* [PROBLEM DETAILS]: What you give back must match the data character for character.

━━━━━ SOURCE DATA ━━━━━

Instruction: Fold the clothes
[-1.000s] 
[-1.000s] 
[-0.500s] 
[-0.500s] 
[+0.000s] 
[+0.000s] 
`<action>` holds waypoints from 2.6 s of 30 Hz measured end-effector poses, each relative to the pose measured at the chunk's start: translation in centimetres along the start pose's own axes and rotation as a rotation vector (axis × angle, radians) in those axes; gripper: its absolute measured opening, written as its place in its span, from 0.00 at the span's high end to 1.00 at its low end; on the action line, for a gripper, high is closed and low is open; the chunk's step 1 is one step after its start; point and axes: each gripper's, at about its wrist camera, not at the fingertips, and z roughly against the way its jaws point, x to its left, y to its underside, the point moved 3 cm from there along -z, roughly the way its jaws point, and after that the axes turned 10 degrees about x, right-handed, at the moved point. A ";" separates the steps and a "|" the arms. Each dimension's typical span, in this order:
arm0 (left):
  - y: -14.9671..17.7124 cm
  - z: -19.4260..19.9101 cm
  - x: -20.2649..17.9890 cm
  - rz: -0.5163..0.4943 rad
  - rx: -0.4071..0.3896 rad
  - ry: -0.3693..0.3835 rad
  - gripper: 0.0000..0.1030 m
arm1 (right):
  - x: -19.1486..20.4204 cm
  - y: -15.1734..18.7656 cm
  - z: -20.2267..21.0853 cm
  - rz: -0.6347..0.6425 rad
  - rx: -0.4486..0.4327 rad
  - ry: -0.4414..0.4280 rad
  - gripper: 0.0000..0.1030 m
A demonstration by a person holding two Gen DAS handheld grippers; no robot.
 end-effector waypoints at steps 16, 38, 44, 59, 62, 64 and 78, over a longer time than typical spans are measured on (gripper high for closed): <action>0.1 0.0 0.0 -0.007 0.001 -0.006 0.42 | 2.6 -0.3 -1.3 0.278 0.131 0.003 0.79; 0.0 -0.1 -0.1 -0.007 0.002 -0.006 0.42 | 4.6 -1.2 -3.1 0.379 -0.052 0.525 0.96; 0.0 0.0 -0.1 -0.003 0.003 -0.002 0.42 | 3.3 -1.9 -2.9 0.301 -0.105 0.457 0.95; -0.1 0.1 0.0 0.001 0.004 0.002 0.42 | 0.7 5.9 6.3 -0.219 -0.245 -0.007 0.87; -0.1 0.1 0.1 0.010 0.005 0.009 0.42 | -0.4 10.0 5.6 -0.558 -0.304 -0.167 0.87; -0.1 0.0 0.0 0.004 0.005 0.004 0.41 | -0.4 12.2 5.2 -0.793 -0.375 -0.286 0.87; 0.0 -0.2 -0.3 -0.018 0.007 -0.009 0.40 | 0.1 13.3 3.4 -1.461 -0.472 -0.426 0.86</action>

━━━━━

* [WRITTEN RESPONSE]:
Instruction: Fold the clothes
[-1.000s] 
[-1.000s] 
[-0.500s] 
[-0.500s] 
[+0.000s] 
[+0.000s] 
`<action>` holds waypoints from 2.6 s of 30 Hz measured end-effector poses, each relative to the pose measured at the chunk's start: translation in centimetres along the start pose's own axes and rotation as a rotation vector (axis × angle, radians) in those axes; gripper: its absolute measured opening, written as its place in its span, from 0.00 at the span's high end to 1.00 at its low end; on the action line, for a gripper, high is closed and low is open; the chunk's step 1 is one step after its start; point and axes: each gripper's, at about its wrist camera, not at the fingertips, and z roughly against the way its jaws point, x to its left, y to its underside, the point moved 3 cm from there along -z, roughly the way its jaws point, and after that the axes turned 10 degrees about x, right-handed, at the moved point. A ";" separates the steps and a "|" the arms. Each dimension's typical span, in this order:
arm0 (left):
  - y: -14.9671..17.7124 cm
  - z: -19.4260..19.9101 cm
  - x: -20.2649..17.9890 cm
  - rz: -0.5163..0.4943 rad
  - rx: -0.4071..0.3896 rad
  - ry: -0.3693..0.3835 rad
  - gripper: 0.0000..0.1030 m
arm1 (right):
  - x: -19.1486..20.4204 cm
  - y: -15.1734..18.7656 cm
  - z: -20.2267..21.0853 cm
  - rz: -0.6347..0.6425 rad
  - rx: -0.4486..0.4327 rad
  - ry: -0.4414..0.4280 rad
  - gripper: 0.0000..0.1030 m
A demonstration by a person holding two Gen DAS handheld grippers; no robot.
 end-effector waypoints at steps 16, 38, 44, 59, 62, 64 and 78, over a longer time than typical spans are measured on (gripper high for closed): <action>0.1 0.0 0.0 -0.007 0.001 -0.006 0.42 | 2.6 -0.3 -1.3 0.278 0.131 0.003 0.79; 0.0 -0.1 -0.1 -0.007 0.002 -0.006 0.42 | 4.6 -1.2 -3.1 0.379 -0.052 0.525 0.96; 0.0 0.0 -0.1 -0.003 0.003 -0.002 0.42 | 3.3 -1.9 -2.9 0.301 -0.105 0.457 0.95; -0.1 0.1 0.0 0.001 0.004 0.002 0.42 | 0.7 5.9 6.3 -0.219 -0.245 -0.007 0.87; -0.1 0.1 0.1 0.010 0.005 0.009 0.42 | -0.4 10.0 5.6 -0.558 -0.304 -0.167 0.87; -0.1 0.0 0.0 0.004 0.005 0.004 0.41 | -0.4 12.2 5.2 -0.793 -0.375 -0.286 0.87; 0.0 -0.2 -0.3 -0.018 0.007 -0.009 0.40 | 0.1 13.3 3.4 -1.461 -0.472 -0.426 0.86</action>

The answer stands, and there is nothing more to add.